## Problem description:
Give again the lines of the data from its first line through the line with "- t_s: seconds". Change nothing.
--- Supplied information ---
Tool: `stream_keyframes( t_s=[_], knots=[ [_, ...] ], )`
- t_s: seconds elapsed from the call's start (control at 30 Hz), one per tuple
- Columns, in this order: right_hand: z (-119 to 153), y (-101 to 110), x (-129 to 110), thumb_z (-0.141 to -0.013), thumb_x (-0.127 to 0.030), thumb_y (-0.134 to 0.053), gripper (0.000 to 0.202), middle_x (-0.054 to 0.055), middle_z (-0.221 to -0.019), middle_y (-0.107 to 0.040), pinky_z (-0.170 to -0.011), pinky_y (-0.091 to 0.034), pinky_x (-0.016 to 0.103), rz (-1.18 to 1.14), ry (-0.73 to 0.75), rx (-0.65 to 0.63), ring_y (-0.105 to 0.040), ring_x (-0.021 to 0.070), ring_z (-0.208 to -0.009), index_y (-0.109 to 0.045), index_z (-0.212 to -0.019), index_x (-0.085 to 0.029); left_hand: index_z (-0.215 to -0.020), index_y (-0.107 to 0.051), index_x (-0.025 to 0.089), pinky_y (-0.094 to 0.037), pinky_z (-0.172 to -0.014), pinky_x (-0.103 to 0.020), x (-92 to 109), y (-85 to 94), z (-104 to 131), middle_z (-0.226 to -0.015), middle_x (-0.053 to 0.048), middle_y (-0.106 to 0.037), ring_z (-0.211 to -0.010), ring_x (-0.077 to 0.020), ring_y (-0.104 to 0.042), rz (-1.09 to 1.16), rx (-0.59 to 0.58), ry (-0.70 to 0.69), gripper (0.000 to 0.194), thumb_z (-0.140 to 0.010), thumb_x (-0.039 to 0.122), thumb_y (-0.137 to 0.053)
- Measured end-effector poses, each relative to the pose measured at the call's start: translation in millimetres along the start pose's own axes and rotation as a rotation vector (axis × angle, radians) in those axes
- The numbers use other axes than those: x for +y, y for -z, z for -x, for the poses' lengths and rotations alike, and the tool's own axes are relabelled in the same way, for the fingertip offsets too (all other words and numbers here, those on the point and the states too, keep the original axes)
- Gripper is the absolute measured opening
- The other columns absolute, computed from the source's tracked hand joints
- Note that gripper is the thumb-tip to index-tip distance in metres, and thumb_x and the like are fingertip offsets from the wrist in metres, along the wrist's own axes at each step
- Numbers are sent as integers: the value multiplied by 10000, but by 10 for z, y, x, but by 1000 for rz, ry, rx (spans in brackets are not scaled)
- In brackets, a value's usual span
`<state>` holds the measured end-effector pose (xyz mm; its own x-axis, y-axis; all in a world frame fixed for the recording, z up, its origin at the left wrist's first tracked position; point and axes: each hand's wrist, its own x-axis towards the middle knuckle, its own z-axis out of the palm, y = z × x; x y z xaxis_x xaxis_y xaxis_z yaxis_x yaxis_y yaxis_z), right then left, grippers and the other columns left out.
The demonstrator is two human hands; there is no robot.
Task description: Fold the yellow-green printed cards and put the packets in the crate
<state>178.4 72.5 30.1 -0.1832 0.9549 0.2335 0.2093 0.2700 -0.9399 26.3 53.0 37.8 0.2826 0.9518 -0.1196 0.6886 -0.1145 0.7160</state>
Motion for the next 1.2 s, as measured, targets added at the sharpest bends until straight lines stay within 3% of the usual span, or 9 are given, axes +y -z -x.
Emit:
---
## Answer for this exercise:
Tool: `stream_keyframes( t_s=[_], knots=[ [_, ...] ], )`
- t_s: seconds elapsed from the call's start (control at 30 Hz), one per tuple

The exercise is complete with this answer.